HOW TO COMPLETE THIS TASK:
Below are records. Return each one exactly as written.

Stored records:
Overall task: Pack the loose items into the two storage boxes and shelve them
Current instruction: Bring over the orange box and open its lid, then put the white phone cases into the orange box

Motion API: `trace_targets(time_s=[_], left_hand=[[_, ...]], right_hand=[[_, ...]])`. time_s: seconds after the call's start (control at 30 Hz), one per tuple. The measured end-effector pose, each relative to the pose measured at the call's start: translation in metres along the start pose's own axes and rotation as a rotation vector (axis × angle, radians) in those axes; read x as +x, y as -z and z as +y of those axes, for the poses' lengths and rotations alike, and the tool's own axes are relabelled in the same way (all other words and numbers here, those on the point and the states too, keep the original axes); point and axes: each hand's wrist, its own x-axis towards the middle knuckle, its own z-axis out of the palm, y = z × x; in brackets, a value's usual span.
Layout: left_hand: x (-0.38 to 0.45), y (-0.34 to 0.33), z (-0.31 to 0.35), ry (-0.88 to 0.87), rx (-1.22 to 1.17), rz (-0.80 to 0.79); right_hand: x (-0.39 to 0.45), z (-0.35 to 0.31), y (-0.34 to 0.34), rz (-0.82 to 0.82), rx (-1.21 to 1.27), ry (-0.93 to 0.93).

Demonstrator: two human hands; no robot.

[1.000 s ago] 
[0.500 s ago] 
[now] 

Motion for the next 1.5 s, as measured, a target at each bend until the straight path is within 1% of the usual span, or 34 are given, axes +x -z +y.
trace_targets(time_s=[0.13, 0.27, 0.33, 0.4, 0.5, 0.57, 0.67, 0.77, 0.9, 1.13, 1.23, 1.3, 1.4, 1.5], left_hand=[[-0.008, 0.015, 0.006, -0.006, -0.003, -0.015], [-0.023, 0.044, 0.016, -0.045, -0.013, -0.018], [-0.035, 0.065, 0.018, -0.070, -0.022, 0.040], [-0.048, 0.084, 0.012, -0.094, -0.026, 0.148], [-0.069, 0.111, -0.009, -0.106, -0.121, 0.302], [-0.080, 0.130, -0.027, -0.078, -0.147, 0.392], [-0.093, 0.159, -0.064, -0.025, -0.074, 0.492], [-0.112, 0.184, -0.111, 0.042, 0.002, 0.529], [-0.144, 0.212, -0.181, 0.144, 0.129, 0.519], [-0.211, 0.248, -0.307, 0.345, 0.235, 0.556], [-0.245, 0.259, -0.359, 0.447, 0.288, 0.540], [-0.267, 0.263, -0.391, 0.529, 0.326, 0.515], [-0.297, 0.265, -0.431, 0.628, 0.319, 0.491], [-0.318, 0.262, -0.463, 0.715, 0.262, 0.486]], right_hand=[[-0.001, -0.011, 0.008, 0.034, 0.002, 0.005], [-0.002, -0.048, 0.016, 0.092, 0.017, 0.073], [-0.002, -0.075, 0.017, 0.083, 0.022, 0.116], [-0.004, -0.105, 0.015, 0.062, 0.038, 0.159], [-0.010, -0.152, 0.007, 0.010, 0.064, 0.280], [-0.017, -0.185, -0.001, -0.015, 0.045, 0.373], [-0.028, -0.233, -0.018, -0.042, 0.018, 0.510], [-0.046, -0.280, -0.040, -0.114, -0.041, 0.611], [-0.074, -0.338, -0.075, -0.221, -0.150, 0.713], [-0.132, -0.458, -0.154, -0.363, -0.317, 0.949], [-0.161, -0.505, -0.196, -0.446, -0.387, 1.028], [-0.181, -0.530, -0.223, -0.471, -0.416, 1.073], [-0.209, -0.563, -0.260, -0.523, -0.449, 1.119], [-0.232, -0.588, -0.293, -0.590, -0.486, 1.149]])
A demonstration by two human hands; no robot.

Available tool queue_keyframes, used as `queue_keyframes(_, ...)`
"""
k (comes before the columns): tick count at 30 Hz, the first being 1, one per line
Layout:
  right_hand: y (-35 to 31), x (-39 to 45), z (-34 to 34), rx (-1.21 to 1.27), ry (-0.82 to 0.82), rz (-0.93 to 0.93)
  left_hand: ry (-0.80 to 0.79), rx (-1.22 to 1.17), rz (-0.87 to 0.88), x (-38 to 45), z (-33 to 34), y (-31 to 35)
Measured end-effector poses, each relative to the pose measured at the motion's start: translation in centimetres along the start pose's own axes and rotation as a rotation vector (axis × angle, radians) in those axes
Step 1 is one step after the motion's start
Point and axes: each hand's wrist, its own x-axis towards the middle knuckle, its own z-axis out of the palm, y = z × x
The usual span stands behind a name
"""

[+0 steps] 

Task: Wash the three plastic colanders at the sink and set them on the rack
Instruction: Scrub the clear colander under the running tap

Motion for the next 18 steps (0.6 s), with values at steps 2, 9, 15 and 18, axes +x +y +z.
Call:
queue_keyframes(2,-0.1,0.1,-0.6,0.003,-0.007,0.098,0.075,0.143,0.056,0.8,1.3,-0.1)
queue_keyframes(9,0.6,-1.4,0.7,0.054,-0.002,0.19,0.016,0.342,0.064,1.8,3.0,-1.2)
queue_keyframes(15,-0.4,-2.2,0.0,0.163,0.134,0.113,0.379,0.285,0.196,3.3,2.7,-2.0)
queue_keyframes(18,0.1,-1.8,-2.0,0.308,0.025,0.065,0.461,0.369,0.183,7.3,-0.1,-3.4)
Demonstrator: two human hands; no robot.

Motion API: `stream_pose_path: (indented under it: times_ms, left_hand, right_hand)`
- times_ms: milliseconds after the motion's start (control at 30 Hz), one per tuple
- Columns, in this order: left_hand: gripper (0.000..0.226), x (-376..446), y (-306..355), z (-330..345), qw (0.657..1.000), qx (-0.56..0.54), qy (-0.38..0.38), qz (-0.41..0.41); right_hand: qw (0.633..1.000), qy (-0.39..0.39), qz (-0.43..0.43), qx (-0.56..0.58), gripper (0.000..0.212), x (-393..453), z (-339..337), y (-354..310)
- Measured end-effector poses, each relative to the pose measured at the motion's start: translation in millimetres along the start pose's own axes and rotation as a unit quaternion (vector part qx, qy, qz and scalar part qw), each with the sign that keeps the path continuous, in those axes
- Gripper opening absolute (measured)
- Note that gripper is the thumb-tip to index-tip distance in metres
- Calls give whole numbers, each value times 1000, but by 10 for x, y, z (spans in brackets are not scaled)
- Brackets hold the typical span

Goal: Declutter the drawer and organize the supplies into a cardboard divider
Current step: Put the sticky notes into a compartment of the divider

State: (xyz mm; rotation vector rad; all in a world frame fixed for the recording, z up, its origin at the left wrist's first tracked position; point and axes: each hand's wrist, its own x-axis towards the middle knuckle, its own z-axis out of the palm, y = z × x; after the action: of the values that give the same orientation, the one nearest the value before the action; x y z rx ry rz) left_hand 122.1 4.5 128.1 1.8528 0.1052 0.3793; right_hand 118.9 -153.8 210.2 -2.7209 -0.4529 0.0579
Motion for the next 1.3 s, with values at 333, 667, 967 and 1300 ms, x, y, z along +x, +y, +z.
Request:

ANSWER SECTION:
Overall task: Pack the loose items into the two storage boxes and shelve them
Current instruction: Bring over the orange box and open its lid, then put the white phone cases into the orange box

Motion API: `trace_targets(time_s=[_], left_hand=[[_, ...]], right_hand=[[_, ...]])`. time_s: seconds after the call's start (control at 30 Hz), one per tuple. The measured end-effector pose, each relative to the pose measured at the call's start: translation in metres along the start pose's own axes and rotation as a rotation vector (axis × angle, radians) in those axes; read x as +x, y as -z and z as +y of those axes, for the poses' lengths and rotations alike, and the tool's own axes are relabelled in the same way (all other words and numbers here, those on the point and the states too, keep the original axes); point and axes: each hand's wrist, its own x-axis towards the middle knuckle, its own z-axis out of the palm, y = z × x; in brackets, a value's usual span.
Layout: left_hand: x (-0.38 to 0.45), y (-0.34 to 0.33), z (-0.31 to 0.35), ry (-0.88 to 0.87), rx (-1.22 to 1.17), rz (-0.80 to 0.79); right_hand: x (-0.39 to 0.45), z (-0.35 to 0.31), y (-0.34 to 0.34), rz (-0.82 to 0.82), rx (-1.21 to 1.27), ry (-0.93 to 0.93).

Demonstrator: two human hands; no robot.

[1.000 s ago] 
[0.500 s ago] 
[now] 

Motion for the next 1.5 s, as measured, a target at each bend until the straight path is within 1% of the usual span, or 34 are given, axes +x -z +y.
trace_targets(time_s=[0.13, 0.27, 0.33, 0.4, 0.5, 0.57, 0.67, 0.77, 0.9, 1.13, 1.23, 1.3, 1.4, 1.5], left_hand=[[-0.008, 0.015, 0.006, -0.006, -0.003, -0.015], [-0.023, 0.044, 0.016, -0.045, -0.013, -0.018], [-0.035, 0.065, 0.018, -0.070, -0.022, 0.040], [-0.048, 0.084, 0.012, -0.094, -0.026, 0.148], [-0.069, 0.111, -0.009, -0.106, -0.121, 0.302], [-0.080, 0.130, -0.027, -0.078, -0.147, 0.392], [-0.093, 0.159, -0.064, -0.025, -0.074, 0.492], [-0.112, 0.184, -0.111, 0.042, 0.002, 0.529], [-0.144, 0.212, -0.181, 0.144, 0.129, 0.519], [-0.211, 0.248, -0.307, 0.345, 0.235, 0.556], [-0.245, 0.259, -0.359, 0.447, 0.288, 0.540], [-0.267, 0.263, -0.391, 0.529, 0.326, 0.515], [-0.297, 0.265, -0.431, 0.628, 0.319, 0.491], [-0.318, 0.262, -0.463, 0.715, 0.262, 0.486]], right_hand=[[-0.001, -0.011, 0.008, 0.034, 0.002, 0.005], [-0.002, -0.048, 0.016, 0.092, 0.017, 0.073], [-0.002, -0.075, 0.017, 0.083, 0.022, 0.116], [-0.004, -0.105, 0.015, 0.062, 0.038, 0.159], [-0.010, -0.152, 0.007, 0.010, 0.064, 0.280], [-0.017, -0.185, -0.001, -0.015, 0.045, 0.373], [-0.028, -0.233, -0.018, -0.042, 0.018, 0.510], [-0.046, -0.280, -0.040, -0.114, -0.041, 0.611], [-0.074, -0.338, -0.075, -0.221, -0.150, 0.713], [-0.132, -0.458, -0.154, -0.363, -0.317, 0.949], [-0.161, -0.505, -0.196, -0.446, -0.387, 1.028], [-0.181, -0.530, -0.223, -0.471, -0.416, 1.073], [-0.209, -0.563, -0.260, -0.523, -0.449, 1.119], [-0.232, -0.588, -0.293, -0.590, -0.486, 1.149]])
A demonstration by two human hands; no robot.

Available tool queue_keyframes, used as `queue_keyframes(_, ...)`
"""
k (comes before the columns): tick count at 30 Hz, the first being 1, one per line
Layout:
  right_hand: y (-35 to 31), x (-39 to 45), z (-34 to 34), rx (-1.21 to 1.27), ry (-0.82 to 0.82), rz (-0.93 to 0.93)
  left_hand: ry (-0.80 to 0.79), rx (-1.22 to 1.17), rz (-0.87 to 0.88), x (-38 to 45), z (-33 to 34), y (-31 to 35)
Measured end-effector poses, each relative to the pose measured at the motion's start: translation in centimetres along the start pose's own axes and rotation as a rotation vector (axis × angle, radians) in those axes
Step 1 is one step after the motion's start
Point and axes: each hand's wrist, its own x-axis towards the middle knuckle, its own z-axis out of the palm, y = z × x
The usual span stands behind a name
"""

[+0 steps] 

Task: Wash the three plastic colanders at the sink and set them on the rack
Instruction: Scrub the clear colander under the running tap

Motion for the next 18 steps (0.6 s), with values at steps 2, 9, 15 and 18, axes +x +y +z.
Call:
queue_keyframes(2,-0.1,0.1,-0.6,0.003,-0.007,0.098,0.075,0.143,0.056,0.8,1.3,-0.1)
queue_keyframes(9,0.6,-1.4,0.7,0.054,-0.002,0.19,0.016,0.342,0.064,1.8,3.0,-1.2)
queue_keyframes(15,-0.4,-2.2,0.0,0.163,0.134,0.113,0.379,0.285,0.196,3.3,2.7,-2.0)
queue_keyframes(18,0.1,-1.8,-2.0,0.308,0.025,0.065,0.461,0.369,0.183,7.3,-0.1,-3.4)
Demonstrator: two human hands; no robot.

Motion API: `stream_pose_path: (indented under it: times_ms, left_hand, right_hand)`
- times_ms: milliseconds after the motion's start (control at 30 Hz), one per tuple
- Columns, in this order: left_hand: gripper (0.000..0.226), x (-376..446), y (-306..355), z (-330..345), qw (0.657..1.000), qx (-0.56..0.54), qy (-0.38..0.38), qz (-0.41..0.41); right_hand: qw (0.633..1.000), qy (-0.39..0.39), qz (-0.43..0.43), qx (-0.56..0.58), gripper (0.000..0.212), x (-393..453), z (-339..337), y (-354..310)
- Measured end-effector poses, each relative to the pose measured at the motion's start: translation in millimetres along the start pose's own axes and rotation as a unit quaternion (vector part qx, qy, qz and scalar part qw), each with the sign that keeps the path continuous, in those axes
- Gripper opening absolute (measured)
- Note that gripper is the thumb-tip to index-tip distance in metres
- Calls give whole numbers, each value times 1000, but by 10 for x, y, z (spans in brackets are not scaled)
- Brackets hold the typical span

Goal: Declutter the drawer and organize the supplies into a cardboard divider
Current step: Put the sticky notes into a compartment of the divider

State: (xyz mm; rotation vector rad; all in a world frame fixed for the recording, z up, its origin at the left wrist's first tracked position; point and axes: each hand's wrist, its own x-axis towards the middle knuckle, its own z-axis out of the palm, y = z × x; after the action: of the values that give the same orientation, the one nearest the value before the action; x y z rx ry rz) left_hand 122.1 4.5 128.1 1.8528 0.1052 0.3793; right_hand 118.9 -153.8 210.2 -2.7209 -0.4529 0.0579
Motion for the next 1.3 s, with values at 333, 667, 967 and 1300 ms, x, y, z along +x, +y, +z.
Request:

There is nothing more to add to the answer.